RPG Organization in a Post-Paper World

Oct 21, 2010 09:20




One of the central challenges in writing a core rules book for a roleplaying game lies in striking the balance between teaching document and reference manual. RPG rules aren’t by nature linear. The components of a well-constructed system interrelate in any number of ways. Often it’s tough to judge what to introduce first and what to call out (with page refs) for later explanation. The standard format, which is useful in large part because it’s standard and people are used to it, favors the teaching text. It tends to lay out sections in the order you encounter them while creating your characters. However, character creation takes up only one session per campaign. Assuming the rules are complicated enough to consult during play, you spend much more time with the book as a reference manual than as an introduction to the game. A book organized with that in mind might be arranged quite differently-perhaps with the most-referenced systems first, or in more of a gazetteer format. You don’t see this much, because if the book fails to teach you the game and get you playing, you’re not going to stick around for the reference part.
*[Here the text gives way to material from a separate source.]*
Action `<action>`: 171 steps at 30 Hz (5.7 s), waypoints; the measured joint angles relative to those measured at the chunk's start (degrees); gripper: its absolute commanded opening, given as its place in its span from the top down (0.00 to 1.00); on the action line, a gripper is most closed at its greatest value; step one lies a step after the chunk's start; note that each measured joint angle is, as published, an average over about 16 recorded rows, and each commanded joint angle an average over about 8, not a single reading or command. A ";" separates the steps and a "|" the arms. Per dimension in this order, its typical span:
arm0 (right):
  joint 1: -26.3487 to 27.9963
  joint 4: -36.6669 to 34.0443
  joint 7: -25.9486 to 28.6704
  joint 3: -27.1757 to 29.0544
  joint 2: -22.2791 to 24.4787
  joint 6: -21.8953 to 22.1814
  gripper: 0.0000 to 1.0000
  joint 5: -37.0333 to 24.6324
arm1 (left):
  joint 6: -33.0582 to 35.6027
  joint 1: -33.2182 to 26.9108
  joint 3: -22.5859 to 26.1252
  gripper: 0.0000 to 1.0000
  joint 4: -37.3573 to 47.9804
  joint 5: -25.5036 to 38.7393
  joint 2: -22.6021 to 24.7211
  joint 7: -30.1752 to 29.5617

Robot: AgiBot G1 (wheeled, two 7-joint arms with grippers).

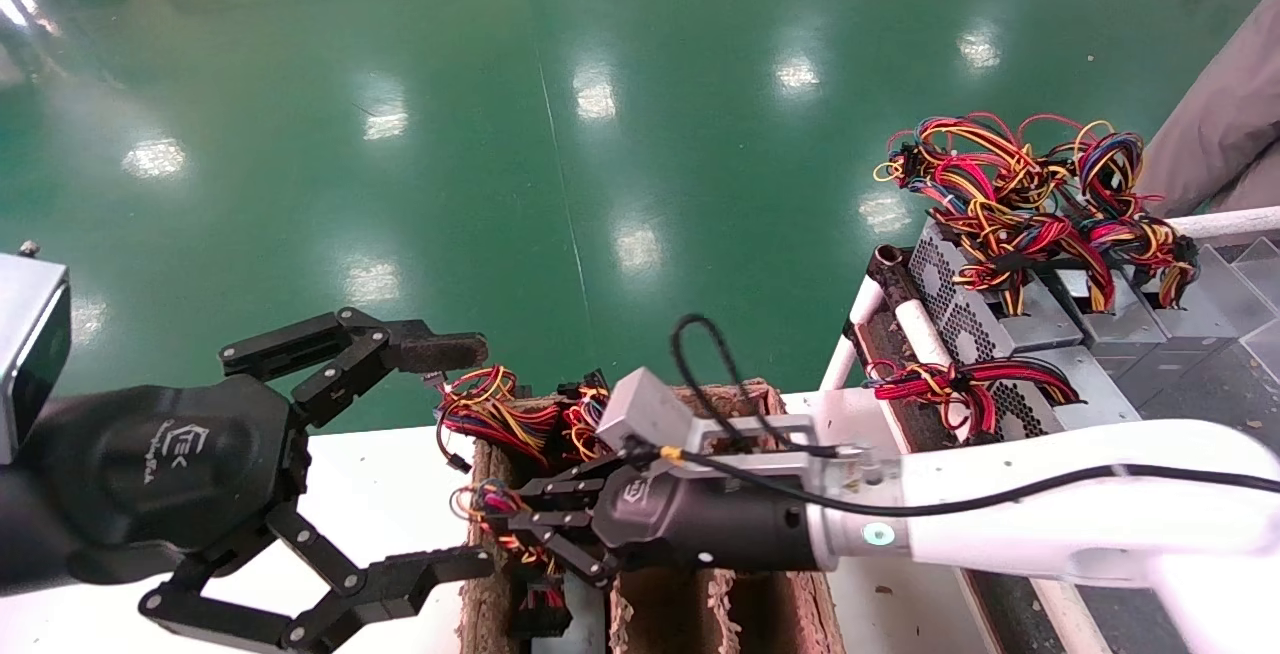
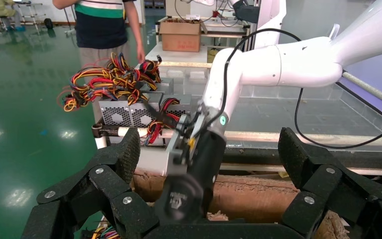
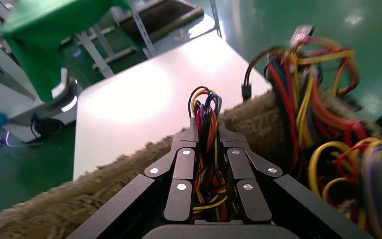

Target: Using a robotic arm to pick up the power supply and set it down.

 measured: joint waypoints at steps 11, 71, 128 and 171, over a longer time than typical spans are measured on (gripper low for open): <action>-2.33 4.81 -0.42 7.50 7.30 -2.04 1.00 10.54 | 0.00 0.00 0.01 0.00 0.00 0.00 0.00 0.00; 10.23 -22.83 -10.61 21.80 60.58 -21.57 1.00 19.58 | -0.01 -0.01 0.04 0.00 0.00 -0.03 -0.01 0.02; 4.76 -11.05 -9.59 12.51 48.85 -9.22 0.00 22.07 | -0.03 -0.01 0.07 0.00 0.01 -0.05 -0.03 0.03; -3.61 6.49 -7.99 16.37 36.16 -13.87 0.00 25.85 | -0.04 -0.02 0.09 0.00 0.03 -0.06 -0.04 0.05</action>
We may or may not be facing a future in which the tablet-ready PDF document replaces the physical book as the default format for an RPG. But as a thought experiment, let’s say that it will. In that universe, the PDF could come with a button you could hit that would transform its organizational structure, as needed, from initial read to easy-to-access reference document. Another button might hide all of the examples until you need them, in which case you can pop up individual examples as you go. You might also collapse heading levels, opening passages only as you need them.By attaching tags to each rules passage, so you could set it up to display each reference to a creature, culture, rules sub-system, or whatever, all grouped together.